Hemorragia Gastrointestinal Aguda: Fatores de Risco e Prognóstico

FMABC - Faculdade de Medicina do ABC Paulista (SP) — Prova 2023

Enunciado

Assinale a alternativa que apresenta fatores de risco para morbidade e mortalidade na hemorragia gastrointestinal aguda.

Alternativas

  1. A) Insuficiência renal, necessidade de hemotransfusão e hematêmese durante a internação.
  2. B) Idade > 50 anos, hematoquezia e perda ponderal.
  3. C) Cirrose, anemia ferropriva e necessidade de endoscopia.
  4. D) Uso de anticoagulantes orais, idade > 60 anos e doença cardíaca.
  5. E) Necessidade de cirurgia, vômitos em borra de café e DPOC.

Pérola Clínica

Fatores de risco para pior prognóstico em HGI aguda: Insuficiência renal, necessidade de transfusão, sangramento ativo/recorrente.

Resumo-Chave

A hemorragia gastrointestinal aguda é uma emergência médica, e a identificação precoce de fatores de risco para morbimortalidade é crucial. Condições como insuficiência renal, a necessidade de transfusões sanguíneas e a presença de hematêmese durante a internação indicam maior gravidade e pior prognóstico, exigindo manejo intensivo.

Contexto Educacional

A hemorragia gastrointestinal aguda (HGI) é uma emergência médica comum, com alta morbimortalidade se não for prontamente reconhecida e tratada. Pode ser classificada em alta ou baixa, dependendo da localização do sangramento em relação ao ligamento de Treitz. A identificação precoce dos fatores de risco para um desfecho desfavorável é fundamental para a estratificação do paciente e a tomada de decisões terapêuticas. A fisiopatologia da HGI envolve a ruptura da integridade da mucosa gastrointestinal, seja por úlceras, varizes, lesões de Mallory-Weiss, entre outras. Fatores de risco para morbimortalidade incluem idade avançada, comorbidades significativas (doença cardíaca, hepática, renal, DPOC), instabilidade hemodinâmica inicial, sangramento ativo ou recorrente, necessidade de múltiplas transfusões sanguíneas e coagulopatias. A insuficiência renal, em particular, predispõe a disfunção plaquetária e dificulta o manejo. O tratamento da HGI aguda envolve estabilização hemodinâmica, identificação da fonte de sangramento (geralmente por endoscopia digestiva alta ou colonoscopia) e intervenção terapêutica (endoscópica, radiológica ou cirúrgica). A avaliação contínua dos fatores de risco e a monitorização rigorosa são essenciais para otimizar o prognóstico e reduzir a mortalidade, especialmente em pacientes com sangramento persistente ou recorrente.

Perguntas Frequentes

Quais são os principais escores de risco utilizados na avaliação da hemorragia gastrointestinal aguda?
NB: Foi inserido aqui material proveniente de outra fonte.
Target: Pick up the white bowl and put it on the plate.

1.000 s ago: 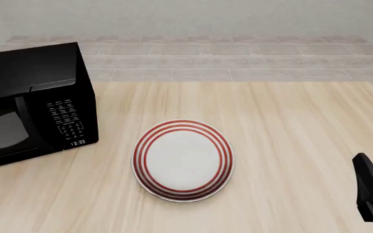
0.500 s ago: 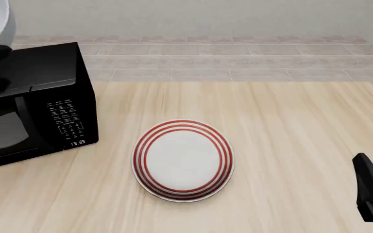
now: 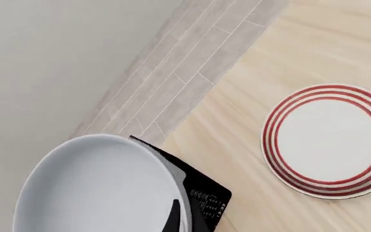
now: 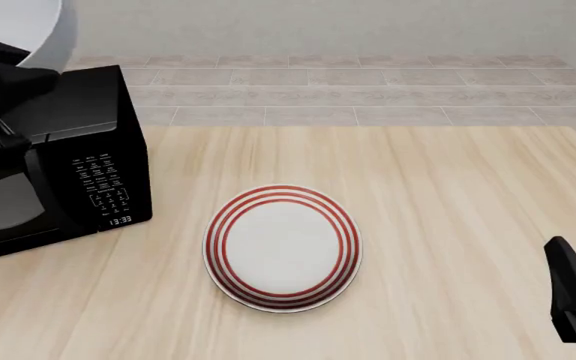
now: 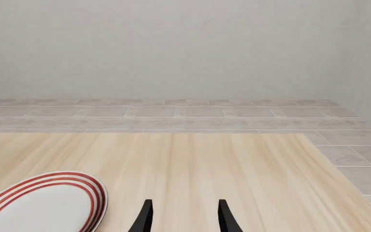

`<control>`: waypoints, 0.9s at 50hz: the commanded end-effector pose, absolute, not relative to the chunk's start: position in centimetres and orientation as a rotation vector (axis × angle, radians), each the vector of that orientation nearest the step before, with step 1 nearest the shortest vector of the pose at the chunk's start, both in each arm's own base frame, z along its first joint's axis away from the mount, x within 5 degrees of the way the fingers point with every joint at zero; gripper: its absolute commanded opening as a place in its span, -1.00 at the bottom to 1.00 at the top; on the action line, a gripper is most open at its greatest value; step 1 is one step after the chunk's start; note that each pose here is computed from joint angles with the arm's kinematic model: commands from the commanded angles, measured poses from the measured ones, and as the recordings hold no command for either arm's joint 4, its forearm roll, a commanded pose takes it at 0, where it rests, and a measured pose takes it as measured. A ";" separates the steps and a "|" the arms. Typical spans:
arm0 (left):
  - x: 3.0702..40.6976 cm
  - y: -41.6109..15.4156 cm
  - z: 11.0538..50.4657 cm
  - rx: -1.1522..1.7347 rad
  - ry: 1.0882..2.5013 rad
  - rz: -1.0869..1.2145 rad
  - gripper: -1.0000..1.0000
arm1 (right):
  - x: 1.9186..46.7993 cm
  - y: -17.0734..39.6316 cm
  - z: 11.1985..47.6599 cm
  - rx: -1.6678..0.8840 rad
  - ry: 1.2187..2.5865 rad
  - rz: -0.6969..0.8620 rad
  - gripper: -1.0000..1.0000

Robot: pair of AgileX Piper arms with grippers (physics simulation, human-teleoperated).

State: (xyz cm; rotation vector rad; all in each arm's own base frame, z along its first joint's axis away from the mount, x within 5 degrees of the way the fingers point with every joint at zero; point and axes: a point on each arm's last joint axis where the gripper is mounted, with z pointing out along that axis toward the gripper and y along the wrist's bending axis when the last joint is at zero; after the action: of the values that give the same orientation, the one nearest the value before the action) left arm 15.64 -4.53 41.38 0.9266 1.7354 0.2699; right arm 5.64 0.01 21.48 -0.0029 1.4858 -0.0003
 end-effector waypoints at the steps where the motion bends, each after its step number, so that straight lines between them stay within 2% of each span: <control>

Os escores mais utilizados são o Rockall (clínico e endoscópico) e o Blatchford (apenas clínico). Eles ajudam a estratificar o risco de ressangramento, necessidade de intervenção e mortalidade, guiando a decisão sobre o local de tratamento e a urgência da endoscopia.

Por que a insuficiência renal é um fator de risco importante na hemorragia gastrointestinal aguda?

A insuficiência renal, especialmente a crônica, está associada a disfunção plaquetária e coagulopatia, aumentando o risco de sangramento e dificultando a hemostasia. Além disso, pacientes com doença renal crônica frequentemente apresentam comorbidades que elevam o risco de complicações.

Qual a importância da necessidade de hemotransfusão e hematêmese durante a internação como fatores prognósticos?

A necessidade de hemotransfusão reflete a magnitude da perda sanguínea e a instabilidade hemodinâmica, indicando sangramento mais grave. A hematêmese durante a internação, especialmente se recorrente, sugere sangramento ativo e persistente, ambos associados a maior morbidade e mortalidade.